■ Task details:
Every line of the data must appear again in the answer, exactly as written.

[Stored dataset items]
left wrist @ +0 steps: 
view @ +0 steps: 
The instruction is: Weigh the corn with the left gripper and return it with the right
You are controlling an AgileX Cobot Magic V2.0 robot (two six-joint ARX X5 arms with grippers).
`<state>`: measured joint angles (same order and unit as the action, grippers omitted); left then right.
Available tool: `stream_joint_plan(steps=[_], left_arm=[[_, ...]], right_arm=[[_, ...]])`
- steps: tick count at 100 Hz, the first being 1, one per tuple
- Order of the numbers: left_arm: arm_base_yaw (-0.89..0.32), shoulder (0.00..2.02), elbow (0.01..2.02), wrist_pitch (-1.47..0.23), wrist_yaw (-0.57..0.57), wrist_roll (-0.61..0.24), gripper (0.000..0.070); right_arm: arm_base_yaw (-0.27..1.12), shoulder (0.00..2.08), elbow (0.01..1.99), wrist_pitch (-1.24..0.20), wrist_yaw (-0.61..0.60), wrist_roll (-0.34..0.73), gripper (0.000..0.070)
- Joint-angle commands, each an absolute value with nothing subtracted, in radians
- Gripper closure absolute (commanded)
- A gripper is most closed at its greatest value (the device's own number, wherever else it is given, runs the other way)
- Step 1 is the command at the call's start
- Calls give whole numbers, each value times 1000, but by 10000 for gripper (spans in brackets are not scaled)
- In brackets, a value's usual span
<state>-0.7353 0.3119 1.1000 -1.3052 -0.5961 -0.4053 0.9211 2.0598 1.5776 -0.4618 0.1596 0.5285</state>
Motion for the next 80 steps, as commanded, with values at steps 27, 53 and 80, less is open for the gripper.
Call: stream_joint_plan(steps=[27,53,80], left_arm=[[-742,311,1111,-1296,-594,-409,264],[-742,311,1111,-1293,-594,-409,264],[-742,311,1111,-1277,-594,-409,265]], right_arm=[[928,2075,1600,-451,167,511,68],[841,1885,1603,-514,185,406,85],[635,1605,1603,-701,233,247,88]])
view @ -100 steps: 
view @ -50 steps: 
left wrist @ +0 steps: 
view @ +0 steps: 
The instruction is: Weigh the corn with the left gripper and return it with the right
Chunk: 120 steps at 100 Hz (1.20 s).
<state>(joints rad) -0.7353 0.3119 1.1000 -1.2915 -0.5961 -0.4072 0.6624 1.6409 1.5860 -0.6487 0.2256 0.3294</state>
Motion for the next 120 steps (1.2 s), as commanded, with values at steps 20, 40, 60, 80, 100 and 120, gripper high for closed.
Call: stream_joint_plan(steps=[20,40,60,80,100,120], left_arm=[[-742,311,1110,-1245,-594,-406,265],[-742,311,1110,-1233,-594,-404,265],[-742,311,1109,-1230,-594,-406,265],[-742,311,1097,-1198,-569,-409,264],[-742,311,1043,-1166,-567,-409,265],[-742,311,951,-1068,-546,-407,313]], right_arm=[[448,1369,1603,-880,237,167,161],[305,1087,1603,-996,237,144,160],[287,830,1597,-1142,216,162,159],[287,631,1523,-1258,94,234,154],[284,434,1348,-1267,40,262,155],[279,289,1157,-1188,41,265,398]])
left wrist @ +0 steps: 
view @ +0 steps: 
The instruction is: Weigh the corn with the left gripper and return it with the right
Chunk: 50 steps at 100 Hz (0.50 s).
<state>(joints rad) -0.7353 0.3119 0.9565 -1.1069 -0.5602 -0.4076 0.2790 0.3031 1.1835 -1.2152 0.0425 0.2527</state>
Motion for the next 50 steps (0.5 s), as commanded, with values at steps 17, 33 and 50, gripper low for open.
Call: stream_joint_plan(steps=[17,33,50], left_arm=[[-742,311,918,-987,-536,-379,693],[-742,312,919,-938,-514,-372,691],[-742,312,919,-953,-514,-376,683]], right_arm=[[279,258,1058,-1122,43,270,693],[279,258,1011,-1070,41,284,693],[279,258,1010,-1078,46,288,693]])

■ Expected output:
left wrist @ +0 steps: 
view @ +0 steps: 
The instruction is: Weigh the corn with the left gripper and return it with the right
You are controlling an AgileX Cobot Magic V2.0 robot (two six-joint ARX X5 arms with grippers).
`<state>`: measured joint angles (same order and unit as the action, grippers omitted); left then right.
Available tool: `stream_joint_plan(steps=[_], left_arm=[[_, ...]], right_arm=[[_, ...]])`
- steps: tick count at 100 Hz, the first being 1, one per tuple
- Order of the numbers: left_arm: arm_base_yaw (-0.89..0.32), shoulder (0.00..2.02), elbow (0.01..2.02), wrist_pitch (-1.47..0.23), wrist_yaw (-0.57..0.57), wrist_roll (-0.61..0.24), gripper (0.000..0.070); right_arm: arm_base_yaw (-0.27..1.12), shoulder (0.00..2.08), elbow (0.01..1.99), wrist_pitch (-1.24..0.20), wrist_yaw (-0.61..0.60), wrist_roll (-0.34..0.73), gripper (0.000..0.070)
- Joint-angle commands, each an absolute value with nothing subtracted, in radians
- Gripper closure absolute (commanded)
- A gripper is most closed at its greatest value (the device's own number, wherever else it is given, runs the other way)
- Step 1 is the command at the call's start
- Calls give whole numbers, each value times 1000, but by 10000 for gripper (spans in brackets are not scaled)
- In brackets, a value's usual span
<state>-0.7353 0.3119 1.1000 -1.3052 -0.5961 -0.4053 0.9211 2.0598 1.5776 -0.4618 0.1596 0.5285</state>
Motion for the next 80 steps, as commanded, with values at steps 27, 53 and 80, less is open for the gripper.
Call: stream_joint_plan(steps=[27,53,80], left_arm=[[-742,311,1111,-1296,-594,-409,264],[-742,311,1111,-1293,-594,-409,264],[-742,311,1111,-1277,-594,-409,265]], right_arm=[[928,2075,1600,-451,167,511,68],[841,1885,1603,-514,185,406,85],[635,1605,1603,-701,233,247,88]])
view @ -100 steps: 
view @ -50 steps: 
left wrist @ +0 steps: 
view @ +0 steps: 
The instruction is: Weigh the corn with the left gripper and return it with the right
Chunk: 120 steps at 100 Hz (1.20 s).
<state>(joints rad) -0.7353 0.3119 1.1000 -1.2915 -0.5961 -0.4072 0.6624 1.6409 1.5860 -0.6487 0.2256 0.3294</state>
Motion for the next 120 steps (1.2 s), as commanded, with values at steps 20, 40, 60, 80, 100 and 120, gripper high for closed.
Call: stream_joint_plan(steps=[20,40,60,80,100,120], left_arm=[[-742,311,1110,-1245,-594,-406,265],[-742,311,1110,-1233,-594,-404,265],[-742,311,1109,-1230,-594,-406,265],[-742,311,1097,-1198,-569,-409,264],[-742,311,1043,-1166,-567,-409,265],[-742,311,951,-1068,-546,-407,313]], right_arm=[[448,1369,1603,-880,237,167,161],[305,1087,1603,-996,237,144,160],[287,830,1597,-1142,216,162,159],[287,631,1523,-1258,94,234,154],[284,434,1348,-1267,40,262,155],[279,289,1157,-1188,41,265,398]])
left wrist @ +0 steps: 
view @ +0 steps: 
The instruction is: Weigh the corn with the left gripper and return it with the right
Chunk: 50 steps at 100 Hz (0.50 s).
<state>(joints rad) -0.7353 0.3119 0.9565 -1.1069 -0.5602 -0.4076 0.2790 0.3031 1.1835 -1.2152 0.0425 0.2527</state>
Motion for the next 50 steps (0.5 s), as commanded, with values at steps 17, 33 and 50, gripper low for open.
Call: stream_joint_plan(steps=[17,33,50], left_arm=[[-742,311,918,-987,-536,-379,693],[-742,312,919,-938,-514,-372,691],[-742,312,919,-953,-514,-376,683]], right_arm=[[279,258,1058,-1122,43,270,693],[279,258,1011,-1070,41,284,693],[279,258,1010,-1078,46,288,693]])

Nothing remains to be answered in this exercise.